Quite a few open source announcements this week. One of the most interesting is Apache Bahir, which includes a number of bits spun out from Apache Spark. It’s another indicator of the size and strength of Spark, in case anyone needs a reminder.
In other news, Altiscale and H2O.ai concurrently develop time travel: both vendors claim to support Spark 2.0, which isn’t generally available yet. The currently available Spark 2.0 preview release is not a stable release and the Spark team does not guarantee API stability. So at minimum anyone claiming to support Spark 2.0 will have to retest with the GA release.
Andrew Brust summarizes news from Hadoop Summit.
Microsoft’s Bill Jacobs explains Apache Spark integration through Microsoft R Server. (Short version: Microsoft R previously pushed processing down to MapReduce, and now pushes down to Spark.) In a test, Microsoft found that shifting from MapReduce to Spark produced a 6X speedup, which is similar to what IBM achieved when it did the same thing with SPSS Analytics Server. Bill’s claim of 125X speedup is suspicious — he compares the performance of Microsoft R’s ScaleR distributed GLM algorithm running in a five-node Spark cluster with running GLM with an unspecified CRAN package on a single machine.
Owen O’Malley benchmarks file formats, concludes nothing. But it was fun! Pro tip: if you’re going to spend time running benchmarks, use a standard TPC protocol.
— William Lyon explains graph analysis with Neo4j and Game of Thrones, concludes that Lancel Lannister isn’t very important to the narrative.
— On the AWS Big Data Blog, Sai Sriparasa explains how to transfer data from EMR to RDS with Sqoop.
— In part one of a series, LinkedIn’s Kartik Paramasivam disses Lambda, explains how to solve hard problems in stream processing with Apache Samza.
— Hortonworks’ Vinay Shukla and others explain the roadmap for Apache Zeppelin.
— Rajat Jaiswal explains Azure Machine Learning in the first of a multi-part series.

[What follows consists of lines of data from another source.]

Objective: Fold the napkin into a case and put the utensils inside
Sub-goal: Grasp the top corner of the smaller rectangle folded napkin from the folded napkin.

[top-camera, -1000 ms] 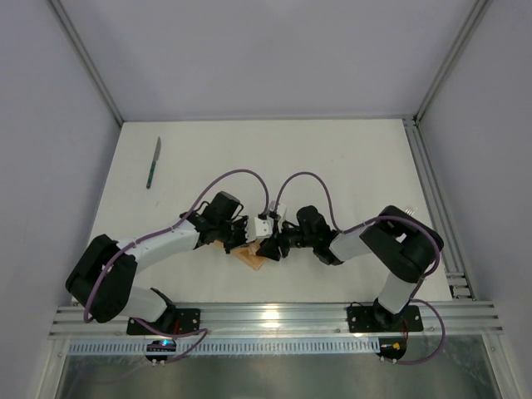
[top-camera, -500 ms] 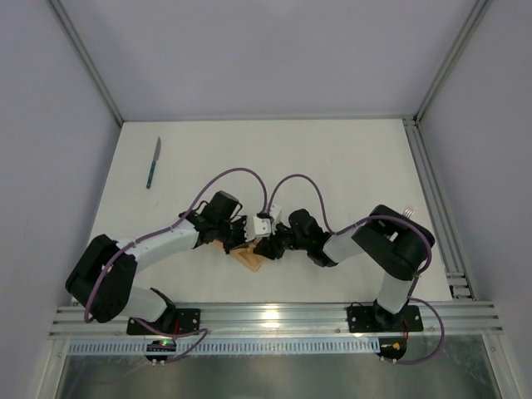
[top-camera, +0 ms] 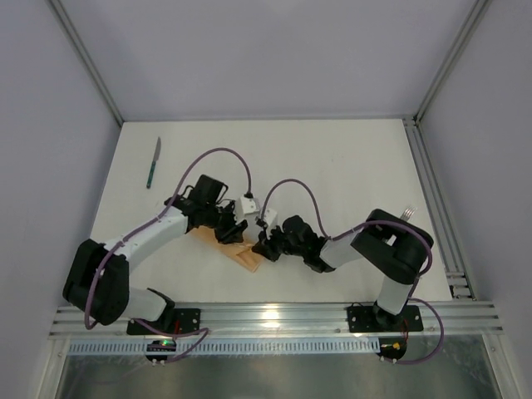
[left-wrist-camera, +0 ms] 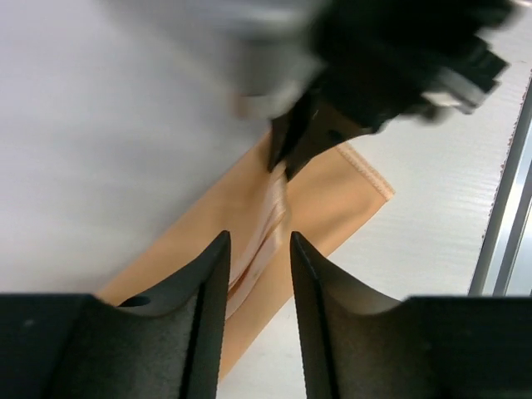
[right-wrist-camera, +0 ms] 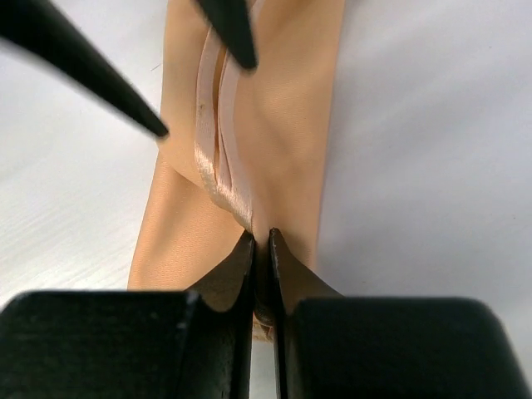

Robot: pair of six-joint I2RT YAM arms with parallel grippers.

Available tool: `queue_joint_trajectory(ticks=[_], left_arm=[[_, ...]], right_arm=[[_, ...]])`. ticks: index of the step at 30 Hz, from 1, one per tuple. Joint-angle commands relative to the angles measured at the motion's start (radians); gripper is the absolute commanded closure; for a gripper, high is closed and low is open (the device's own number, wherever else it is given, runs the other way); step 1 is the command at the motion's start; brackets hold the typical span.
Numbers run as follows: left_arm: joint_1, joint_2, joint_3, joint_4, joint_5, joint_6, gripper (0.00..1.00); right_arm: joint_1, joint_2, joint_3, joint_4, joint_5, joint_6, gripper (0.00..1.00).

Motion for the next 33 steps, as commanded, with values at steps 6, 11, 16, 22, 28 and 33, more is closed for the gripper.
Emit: queue_joint_trajectory(ticks=[6,11,16,22,28,33], left_arm=[[0.317,-0.075,0.116,-0.131,0.108,-0.236,0.56],[0.408,-0.031,0.128,-0.008,-0.043,-0.394,0.45],[0.408,0.053,0.144,0.009,-0.092,-0.433,0.41],[0.407,0.092,0.129,0.119,-0.219,-0.483,0.41],[0.349,0.185,0.200,0.136,-0.274,-0.499,0.40],[0.307,0.262,0.217,0.144,-0.379,-0.482,0.48]], right_arm=[[0.148,-0.052,0.014,-0.093,0.323,-0.156,0.96],[0.237,-0.032,0.061,-0.141,0.475,-0.179,0.96],[0.309,0.003,0.120,-0.185,0.603,-0.220,0.96],[0.332,0.031,0.141,-0.215,0.615,-0.223,0.96],[0.350,0.048,0.150,-0.228,0.655,-0.202,0.96],[0.360,0.061,0.157,-0.233,0.675,-0.186,0.96]])
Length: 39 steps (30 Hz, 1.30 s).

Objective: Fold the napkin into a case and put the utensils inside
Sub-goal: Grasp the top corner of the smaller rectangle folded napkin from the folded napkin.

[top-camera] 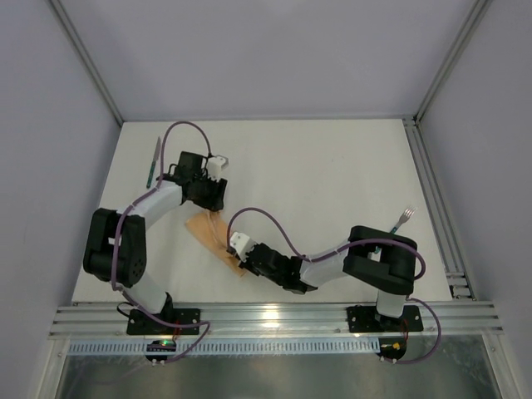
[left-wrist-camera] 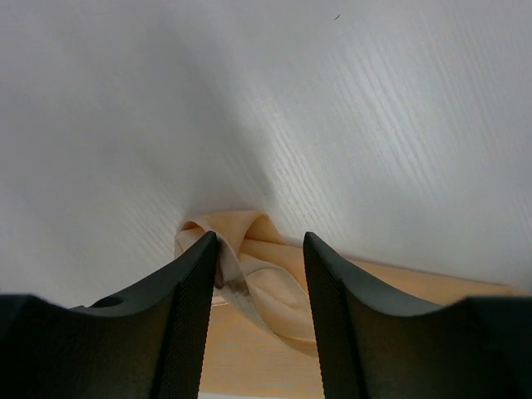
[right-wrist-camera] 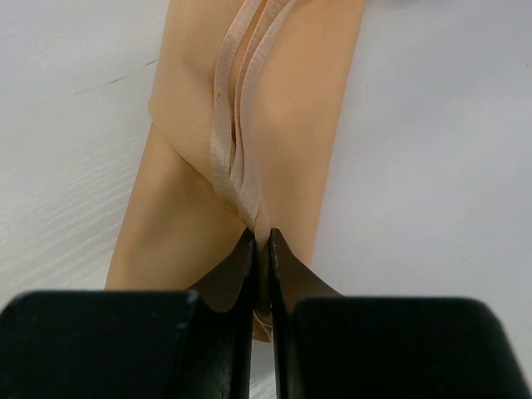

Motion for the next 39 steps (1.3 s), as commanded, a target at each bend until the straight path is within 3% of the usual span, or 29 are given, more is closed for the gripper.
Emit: queue_joint_trajectory(ticks=[1,2,5,8,15,19,21,23,27,33,36,39], left_arm=[[-0.006,0.034,0.033,0.042,-0.101,0.011,0.54],[-0.006,0.036,0.031,0.042,-0.111,0.023,0.68],[-0.006,0.024,0.017,0.036,-0.123,0.039,0.88],[-0.006,0.015,0.014,0.018,-0.126,0.059,1.00],[0.011,-0.087,-0.017,-0.051,-0.053,0.103,1.00],[0.057,-0.128,-0.058,-0.123,0.047,0.239,1.00],[0.077,-0.128,-0.090,-0.177,0.089,0.295,0.96],[0.091,-0.124,-0.113,-0.205,0.092,0.402,0.85],[0.111,-0.114,-0.190,-0.193,0.089,0.529,0.83],[0.114,-0.097,-0.204,-0.159,0.073,0.554,0.81],[0.143,-0.117,-0.208,-0.137,0.076,0.547,0.63],[0.161,-0.139,-0.195,-0.156,0.087,0.557,0.60]], right_arm=[[0.008,0.028,0.011,-0.041,0.050,0.020,0.96],[0.010,0.026,0.009,-0.044,0.056,0.022,0.96],[0.010,0.016,0.003,-0.056,0.076,0.026,0.96],[0.010,0.011,-0.003,-0.061,0.079,0.034,0.96],[0.010,0.019,0.009,-0.090,0.119,0.083,0.96],[0.010,0.031,0.018,-0.129,0.141,0.105,0.96],[0.010,0.029,0.017,-0.138,0.150,0.105,0.96],[0.011,0.028,0.020,-0.148,0.155,0.105,0.96],[0.025,0.022,0.028,-0.156,0.162,0.086,0.96],[0.036,0.012,0.023,-0.156,0.168,0.040,0.96],[0.047,0.006,0.020,-0.155,0.167,0.016,0.96],[0.063,0.000,0.011,-0.141,0.152,-0.033,0.96]])
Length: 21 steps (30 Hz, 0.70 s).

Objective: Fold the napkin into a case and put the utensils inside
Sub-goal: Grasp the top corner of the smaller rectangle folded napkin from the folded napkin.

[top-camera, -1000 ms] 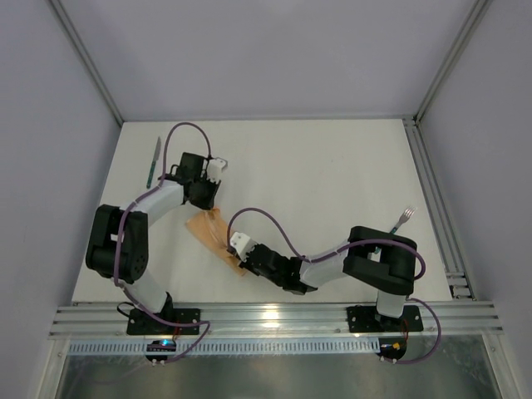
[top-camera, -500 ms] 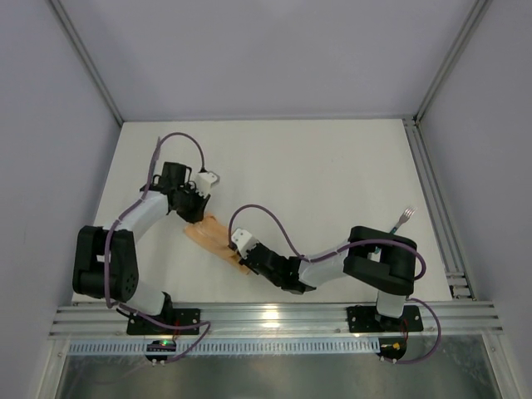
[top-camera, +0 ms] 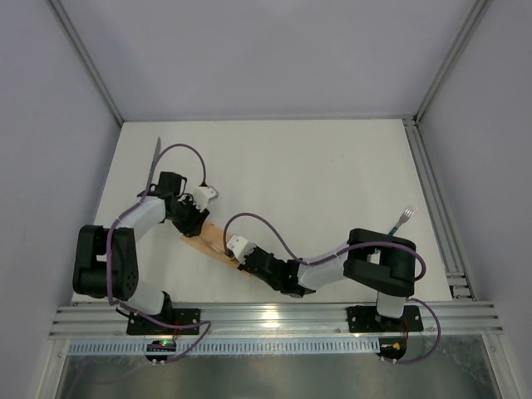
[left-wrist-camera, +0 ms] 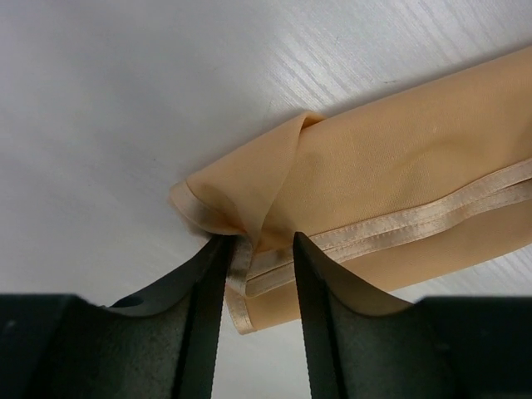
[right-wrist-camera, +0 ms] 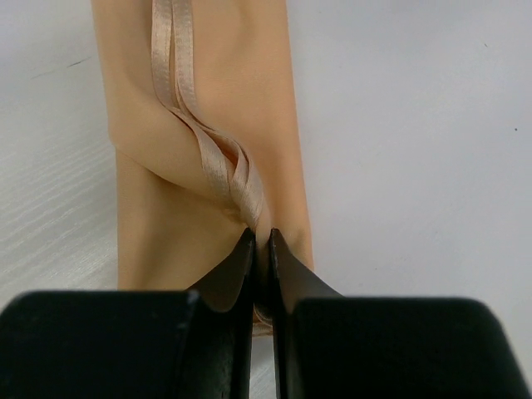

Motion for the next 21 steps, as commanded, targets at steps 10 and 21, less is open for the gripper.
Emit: queue_joint_trajectory(ticks=[10,21], left_arm=[[0.046,-0.118,0.032,-0.012,0.081,-0.013,0.52],[0.046,-0.086,0.087,-0.003,0.140,-0.067,0.57]], right_arm=[[0.036,-0.006,-0.009,-0.074,-0.014,-0.104,0.96],[0.034,-0.005,-0.009,-0.077,-0.019,-0.092,0.96]])
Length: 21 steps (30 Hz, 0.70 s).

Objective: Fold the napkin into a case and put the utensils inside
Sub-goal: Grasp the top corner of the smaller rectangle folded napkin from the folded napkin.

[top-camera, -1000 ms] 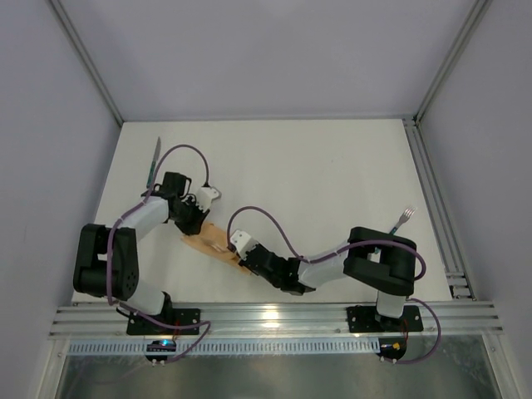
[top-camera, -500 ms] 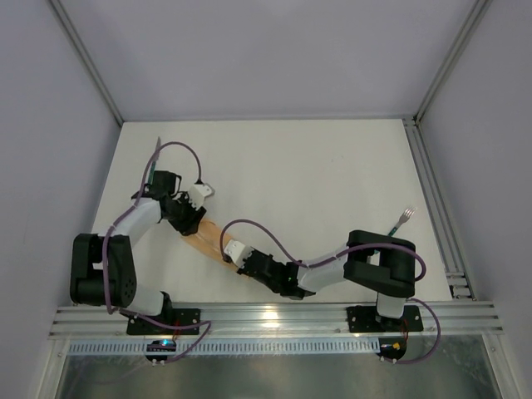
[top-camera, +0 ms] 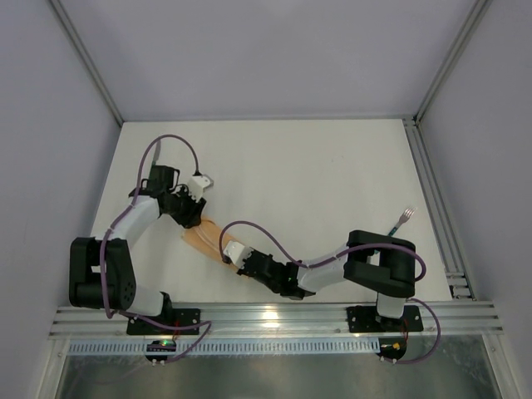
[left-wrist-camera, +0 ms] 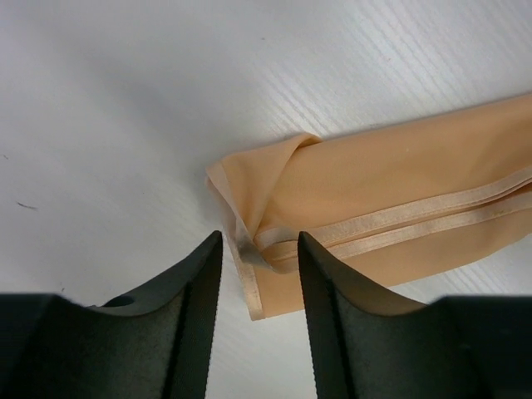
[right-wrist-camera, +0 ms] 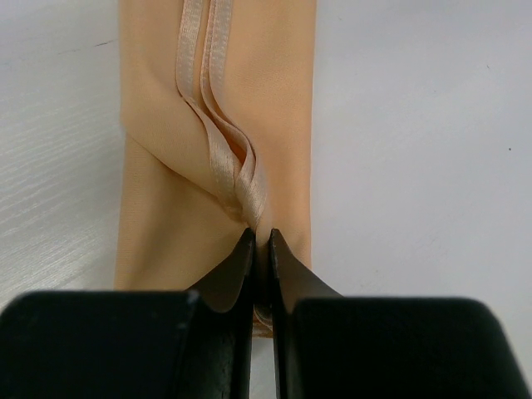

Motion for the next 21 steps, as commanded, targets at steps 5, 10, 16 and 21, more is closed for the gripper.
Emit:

It’s on DZone, which means the content was ripped from some other source, but I can’t find the original.
— A blogger named junkcharts explains the importance of simplicity in visualization.
— Werther Krause offers some pretty good recommendations for building a data science team.
Open Source Announcements
— The Apache Software Foundation announces Apache Bahir as a top-level project. Bahir aims to curate extensions for distributed analytic platforms. Initial bits include toolkits for streaming akka, streaming mqtt, streaming twitter and streamingmq. The team includes 16 committers from Databricks, 4 from UC Berkeley, 3 from Cloudera and 13 others. Sam dean reports.
- Support for Apache Spark 2.0 and “backward compatibility with all previous versions.”
- The ability to run Apache Spark and Scala through H2O’s web-based Flow UI.
- Support for the Apache Zeppelin notebook.
- H2O feature improvements and visualizations for MLlib algorithms, including the ability to score feature importance.
- The ability to build Ensembles using H2O plus MLlib algorithms.
- The power to export MLlib models as POJOs (Plain Old Java Objects).
— Alluxio (née Tachyon) announces Release 1.1. (Alluxio is an open source project for in-memory virtual distributed storage). Key bits include performance improvements, including master metadata scalability, worker scalability and better support for random I/O; improved access control features; usability improvements; and integration with Google Compute Engine.
— Apache Drill announces Release 1.7.0, with bug fixes and minor improvements.
— Qubole announces Quark, an open source project that optimizes SQL across storage platforms.
— MongoDB releases its own connector for Spark, supplementing the existing package developed by Stratio.
— Altiscale claims support for Spark 2.0.
— AtScale announces a reseller agreement with Hortonworks.
— GridGain Systems announces Professional Edition 1.6, the commercially licensed enhanced version of Apache Ignite. Release 1.6 includes native support for Apache Cassandra.
— Hortonworks announces Microsoft Azure HDInsight as its premier cloud solution. They should have noted that Azure is Hortonworks only cloud solution.
— Zoomdata announces certification on the MapR Converged Data Platform.